[Numpy-discussion] Arrays with aliased elements?

Enzo Michelangeli enzomich at gmail.com
Sun Jan 2 02:01:24 EST 2011


Thanks. Meanwhile, I had arrived to a solution similar to the one suggested
by Zachary:

>>> a = array([2,3])
>>> ndarray((3,a.shape[0]), strides=(0,a.itemsize), buffer = a, offset=0,
>>> dtype=a.dtype)
array([[2, 3],
       [2, 3],
       [2, 3]])

...but I'd say that numpy.broadcast_arrays is the cleanest way of obtaining
pre-broadcasted views to pass to weave.blitz(). But alas, it appears that
blitz doesn't work well with such non-contiguous views:

                tsb, pivb = broadcast_arrays(tableau[:,cand:cand+1], pivot)
                tableau = tableau - tsb * pivb

...works, but:

                tsb, pivb = broadcast_arrays(tableau[:,cand:cand+1], pivot)
                weave.blitz('tableau = tableau - tsb * pivb')
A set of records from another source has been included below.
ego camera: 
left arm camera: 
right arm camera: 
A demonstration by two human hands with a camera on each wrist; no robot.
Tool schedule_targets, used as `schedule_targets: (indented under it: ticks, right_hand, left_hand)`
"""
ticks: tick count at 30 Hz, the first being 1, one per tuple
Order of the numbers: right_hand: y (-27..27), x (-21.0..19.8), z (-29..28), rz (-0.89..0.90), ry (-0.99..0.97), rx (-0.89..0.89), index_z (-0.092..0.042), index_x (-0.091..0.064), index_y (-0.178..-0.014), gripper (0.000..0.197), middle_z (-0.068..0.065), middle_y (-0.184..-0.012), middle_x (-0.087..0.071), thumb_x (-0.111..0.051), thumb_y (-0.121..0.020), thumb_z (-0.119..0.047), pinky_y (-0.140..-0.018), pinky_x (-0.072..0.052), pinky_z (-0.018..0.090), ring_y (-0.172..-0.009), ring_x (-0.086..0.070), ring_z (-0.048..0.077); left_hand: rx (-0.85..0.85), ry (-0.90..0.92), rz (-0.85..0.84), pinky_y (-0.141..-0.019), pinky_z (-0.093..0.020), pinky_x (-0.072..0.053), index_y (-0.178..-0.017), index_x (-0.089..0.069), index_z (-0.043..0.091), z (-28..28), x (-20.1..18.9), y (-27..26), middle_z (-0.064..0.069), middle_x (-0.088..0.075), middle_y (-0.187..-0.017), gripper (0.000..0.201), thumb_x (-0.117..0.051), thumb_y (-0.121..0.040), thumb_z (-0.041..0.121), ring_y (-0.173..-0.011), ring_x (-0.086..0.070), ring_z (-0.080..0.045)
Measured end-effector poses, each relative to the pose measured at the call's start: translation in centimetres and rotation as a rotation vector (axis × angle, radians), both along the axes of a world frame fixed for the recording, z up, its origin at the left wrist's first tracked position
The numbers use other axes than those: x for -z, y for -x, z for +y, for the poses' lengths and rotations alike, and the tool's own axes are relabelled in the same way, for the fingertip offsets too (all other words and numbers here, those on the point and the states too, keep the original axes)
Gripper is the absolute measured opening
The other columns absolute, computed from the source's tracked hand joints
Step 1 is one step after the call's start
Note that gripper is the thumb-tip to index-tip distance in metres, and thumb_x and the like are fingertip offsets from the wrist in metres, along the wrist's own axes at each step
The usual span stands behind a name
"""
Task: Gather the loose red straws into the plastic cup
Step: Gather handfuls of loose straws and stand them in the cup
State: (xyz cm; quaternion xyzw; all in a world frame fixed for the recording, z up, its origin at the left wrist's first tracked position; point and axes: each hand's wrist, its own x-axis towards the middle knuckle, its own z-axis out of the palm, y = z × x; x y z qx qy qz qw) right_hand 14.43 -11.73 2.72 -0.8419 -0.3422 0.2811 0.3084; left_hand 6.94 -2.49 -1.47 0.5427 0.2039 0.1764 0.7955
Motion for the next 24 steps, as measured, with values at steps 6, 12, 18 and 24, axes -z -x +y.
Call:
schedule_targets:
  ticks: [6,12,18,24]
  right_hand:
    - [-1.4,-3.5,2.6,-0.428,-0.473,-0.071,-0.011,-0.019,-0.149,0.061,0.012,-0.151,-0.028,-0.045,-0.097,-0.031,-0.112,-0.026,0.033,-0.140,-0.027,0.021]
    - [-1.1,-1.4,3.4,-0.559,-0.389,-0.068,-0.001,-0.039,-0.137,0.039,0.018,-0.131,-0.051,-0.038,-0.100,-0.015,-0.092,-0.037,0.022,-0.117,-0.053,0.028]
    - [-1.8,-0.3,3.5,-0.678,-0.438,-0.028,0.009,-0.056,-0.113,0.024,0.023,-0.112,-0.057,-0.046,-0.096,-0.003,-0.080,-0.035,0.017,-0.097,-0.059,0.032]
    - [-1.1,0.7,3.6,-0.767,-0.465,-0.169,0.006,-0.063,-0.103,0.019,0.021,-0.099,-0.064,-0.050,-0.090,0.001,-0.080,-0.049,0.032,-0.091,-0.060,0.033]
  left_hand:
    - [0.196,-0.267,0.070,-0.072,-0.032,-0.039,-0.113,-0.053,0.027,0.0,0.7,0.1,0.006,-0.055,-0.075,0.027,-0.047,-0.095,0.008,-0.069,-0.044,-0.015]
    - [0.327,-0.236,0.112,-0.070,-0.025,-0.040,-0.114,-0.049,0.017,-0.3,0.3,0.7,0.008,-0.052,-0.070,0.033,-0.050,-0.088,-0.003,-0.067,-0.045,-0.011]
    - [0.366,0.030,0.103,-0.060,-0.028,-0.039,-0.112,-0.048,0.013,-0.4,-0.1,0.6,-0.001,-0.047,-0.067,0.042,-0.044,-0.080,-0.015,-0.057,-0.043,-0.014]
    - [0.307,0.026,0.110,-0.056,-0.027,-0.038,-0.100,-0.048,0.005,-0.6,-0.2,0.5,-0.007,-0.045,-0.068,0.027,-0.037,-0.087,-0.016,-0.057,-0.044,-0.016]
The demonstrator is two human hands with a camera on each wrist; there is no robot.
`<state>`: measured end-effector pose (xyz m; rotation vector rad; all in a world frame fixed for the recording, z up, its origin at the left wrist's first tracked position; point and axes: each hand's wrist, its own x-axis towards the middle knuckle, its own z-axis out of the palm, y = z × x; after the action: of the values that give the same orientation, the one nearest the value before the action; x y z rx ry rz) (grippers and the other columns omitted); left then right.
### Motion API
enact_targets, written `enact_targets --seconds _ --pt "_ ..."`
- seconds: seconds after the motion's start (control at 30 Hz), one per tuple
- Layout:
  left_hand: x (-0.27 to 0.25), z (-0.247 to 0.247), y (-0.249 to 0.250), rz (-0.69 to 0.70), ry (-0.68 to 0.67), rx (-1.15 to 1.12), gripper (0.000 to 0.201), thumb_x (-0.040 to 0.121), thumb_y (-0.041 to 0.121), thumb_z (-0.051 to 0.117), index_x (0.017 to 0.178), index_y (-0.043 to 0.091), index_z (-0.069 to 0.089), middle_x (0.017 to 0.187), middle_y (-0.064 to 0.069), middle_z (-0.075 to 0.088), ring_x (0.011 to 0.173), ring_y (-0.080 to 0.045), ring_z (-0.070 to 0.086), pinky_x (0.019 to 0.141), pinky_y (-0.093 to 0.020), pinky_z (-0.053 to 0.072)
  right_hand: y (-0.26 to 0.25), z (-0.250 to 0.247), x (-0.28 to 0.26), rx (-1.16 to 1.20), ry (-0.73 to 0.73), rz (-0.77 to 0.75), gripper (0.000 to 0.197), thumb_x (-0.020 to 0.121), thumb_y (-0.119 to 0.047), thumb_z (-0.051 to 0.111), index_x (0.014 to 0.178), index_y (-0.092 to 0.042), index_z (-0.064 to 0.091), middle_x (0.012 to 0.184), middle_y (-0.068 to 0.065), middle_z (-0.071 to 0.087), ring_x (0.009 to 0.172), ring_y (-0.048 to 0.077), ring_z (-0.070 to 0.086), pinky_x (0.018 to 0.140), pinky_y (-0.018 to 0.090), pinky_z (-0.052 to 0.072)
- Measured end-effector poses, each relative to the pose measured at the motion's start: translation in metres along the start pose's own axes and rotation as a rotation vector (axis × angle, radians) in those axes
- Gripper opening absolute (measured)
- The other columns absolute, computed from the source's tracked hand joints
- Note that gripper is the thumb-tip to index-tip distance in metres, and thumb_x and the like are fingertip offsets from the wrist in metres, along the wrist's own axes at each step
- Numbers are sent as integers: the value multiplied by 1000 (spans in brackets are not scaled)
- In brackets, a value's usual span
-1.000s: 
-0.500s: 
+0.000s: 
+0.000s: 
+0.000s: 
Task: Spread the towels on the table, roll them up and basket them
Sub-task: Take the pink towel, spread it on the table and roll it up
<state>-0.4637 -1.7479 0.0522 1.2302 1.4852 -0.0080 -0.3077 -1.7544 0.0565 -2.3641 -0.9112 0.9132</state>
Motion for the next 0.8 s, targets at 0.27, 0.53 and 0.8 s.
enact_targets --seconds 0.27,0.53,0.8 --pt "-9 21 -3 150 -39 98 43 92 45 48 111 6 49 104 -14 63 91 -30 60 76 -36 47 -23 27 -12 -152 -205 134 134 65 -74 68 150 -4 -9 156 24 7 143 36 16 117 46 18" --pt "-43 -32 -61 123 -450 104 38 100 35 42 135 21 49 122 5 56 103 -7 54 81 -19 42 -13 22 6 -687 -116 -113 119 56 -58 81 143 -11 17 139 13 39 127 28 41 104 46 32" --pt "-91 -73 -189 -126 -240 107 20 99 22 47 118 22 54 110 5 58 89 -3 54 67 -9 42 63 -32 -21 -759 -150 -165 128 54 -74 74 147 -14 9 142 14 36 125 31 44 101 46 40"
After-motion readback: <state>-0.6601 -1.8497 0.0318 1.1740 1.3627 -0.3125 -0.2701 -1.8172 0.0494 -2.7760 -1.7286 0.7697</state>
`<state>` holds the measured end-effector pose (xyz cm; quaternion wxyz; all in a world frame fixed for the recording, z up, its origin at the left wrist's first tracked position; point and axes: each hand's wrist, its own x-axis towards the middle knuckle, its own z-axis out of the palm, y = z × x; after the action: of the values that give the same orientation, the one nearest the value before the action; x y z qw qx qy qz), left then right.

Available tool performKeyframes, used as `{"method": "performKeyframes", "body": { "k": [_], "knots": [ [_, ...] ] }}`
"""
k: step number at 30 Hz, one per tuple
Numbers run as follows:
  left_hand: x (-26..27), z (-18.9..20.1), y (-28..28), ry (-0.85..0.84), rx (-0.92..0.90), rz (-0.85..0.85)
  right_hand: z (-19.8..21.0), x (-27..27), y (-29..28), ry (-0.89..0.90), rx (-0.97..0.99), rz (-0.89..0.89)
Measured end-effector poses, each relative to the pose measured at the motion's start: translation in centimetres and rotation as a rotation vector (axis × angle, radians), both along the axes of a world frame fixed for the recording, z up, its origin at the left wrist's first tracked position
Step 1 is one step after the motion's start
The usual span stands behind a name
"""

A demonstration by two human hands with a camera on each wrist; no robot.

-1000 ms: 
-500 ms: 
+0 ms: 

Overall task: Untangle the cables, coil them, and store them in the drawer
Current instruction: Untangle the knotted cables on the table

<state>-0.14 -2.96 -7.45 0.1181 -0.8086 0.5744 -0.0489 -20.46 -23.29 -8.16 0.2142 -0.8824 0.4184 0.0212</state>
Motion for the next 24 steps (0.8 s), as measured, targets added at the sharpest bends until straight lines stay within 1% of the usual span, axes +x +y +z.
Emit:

...returns wrong results. And, of course, converting them to contiguous
through the array() function defeats the intended savings in memory and CPU
cycles...

Enzo

----- Original Message ----- 
From: "Robert Kern" <robert.kern at gmail.com>
To: "Discussion of Numerical Python" <numpy-discussion at scipy.org>
Sent: Sunday, January 02, 2011 10:08 AM
Subject: Re: [Numpy-discussion] Arrays with aliased elements?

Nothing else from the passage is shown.